A slew of “voluntourism” books are hitting shelves this summer, starting with Volunteer Vacations Across America and National Geographic’s The 100 Best Volunteer Vacations to Enrich Your Life. The guides describe how to do everything from building a mobile karaoke studio in Cambodia to restoring a monastery in Tibet.

A little too selfless for you? Consider this: “In today’s economy, it can be crass to talk about how you spent two weeks at a resort,” says Andrew Mersmann, author of Frommer’s 500 Places Where You Can Make a Difference, in stores this fall. “But if you spent your days saving endangered black rhinos, that’s cocktail conversation.”

Can You Hear Me Now?

boyphoneOne of the things about working so closely with a local community on a service vacation…exascerbated when living with a local host family…is saying goodbye. That family becomes your family and it is devastating to think you might never again be in touch.

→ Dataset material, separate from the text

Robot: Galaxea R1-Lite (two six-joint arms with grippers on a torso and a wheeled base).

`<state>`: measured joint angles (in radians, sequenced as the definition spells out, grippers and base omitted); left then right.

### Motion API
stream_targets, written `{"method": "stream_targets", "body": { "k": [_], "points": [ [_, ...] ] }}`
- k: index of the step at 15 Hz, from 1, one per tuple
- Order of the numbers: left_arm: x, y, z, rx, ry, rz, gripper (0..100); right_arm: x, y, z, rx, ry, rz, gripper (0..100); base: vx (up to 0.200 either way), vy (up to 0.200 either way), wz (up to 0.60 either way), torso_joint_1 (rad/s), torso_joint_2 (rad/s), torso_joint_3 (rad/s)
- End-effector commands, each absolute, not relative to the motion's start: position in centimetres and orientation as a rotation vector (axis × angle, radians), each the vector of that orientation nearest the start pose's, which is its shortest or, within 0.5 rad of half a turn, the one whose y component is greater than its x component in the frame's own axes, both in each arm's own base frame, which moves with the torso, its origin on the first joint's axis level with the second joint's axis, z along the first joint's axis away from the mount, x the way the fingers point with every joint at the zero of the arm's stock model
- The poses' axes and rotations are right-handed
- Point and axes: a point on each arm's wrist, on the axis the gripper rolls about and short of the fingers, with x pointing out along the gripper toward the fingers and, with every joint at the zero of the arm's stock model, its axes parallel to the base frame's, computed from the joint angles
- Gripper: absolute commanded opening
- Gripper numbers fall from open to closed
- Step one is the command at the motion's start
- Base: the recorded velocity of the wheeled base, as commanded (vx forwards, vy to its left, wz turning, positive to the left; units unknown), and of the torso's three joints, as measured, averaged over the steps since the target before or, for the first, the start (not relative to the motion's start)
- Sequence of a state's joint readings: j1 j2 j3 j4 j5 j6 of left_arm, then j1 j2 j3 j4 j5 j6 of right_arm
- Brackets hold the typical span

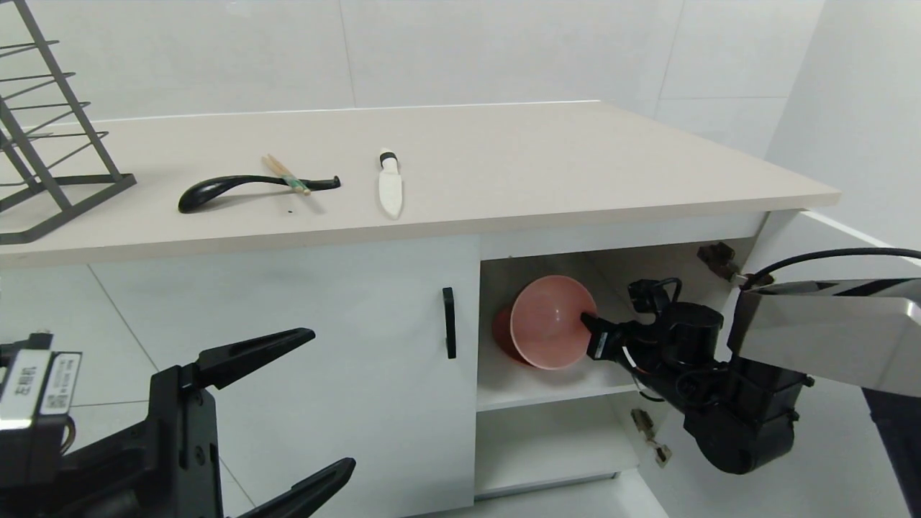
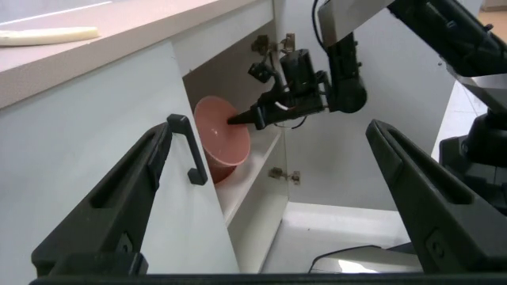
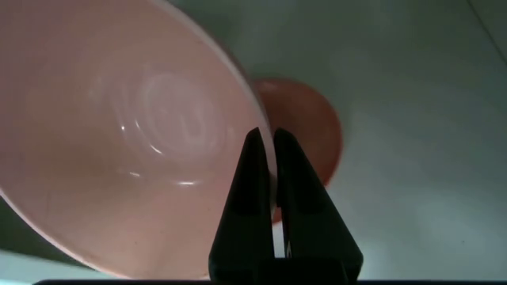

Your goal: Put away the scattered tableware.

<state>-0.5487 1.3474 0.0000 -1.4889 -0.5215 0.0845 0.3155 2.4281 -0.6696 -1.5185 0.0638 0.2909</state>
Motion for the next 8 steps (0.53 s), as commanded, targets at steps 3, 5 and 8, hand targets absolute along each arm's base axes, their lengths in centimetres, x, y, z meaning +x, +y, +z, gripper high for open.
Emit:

The British volunteer vacation company, Projects Abroad (www.projects-abroad.org), (an organization that has hosted both Angelina Jolie and Madonna) is working with Vodaphone to help create a long-term connection between volunteers and recipients of aid projects.

The company has found that more than 70% of their volunteers are women, and has marketed the idea as an “adoption” program for young female volunteers, where a child with whom you’ve worked is given a pay-as-you-go cell phone that is funded by Projects Abroad (with at least £5 per month topped off remotely by the volunteer) so you can remain in contact with the family indefinitely.

“[Volunteers] are heart broken when they have to return,” says Faye Stickings, Head of Project Abroad’s Social Development. “They live with and completely immerse themselves within the lives of the families. Breaking that tie is always harrowing. The Link-for-Life program changes all that.”

Saying goodbye after creating such a bond will never be easy, but this is a smart idea (that I hope will catch on with other organizations) that can help ease the ache.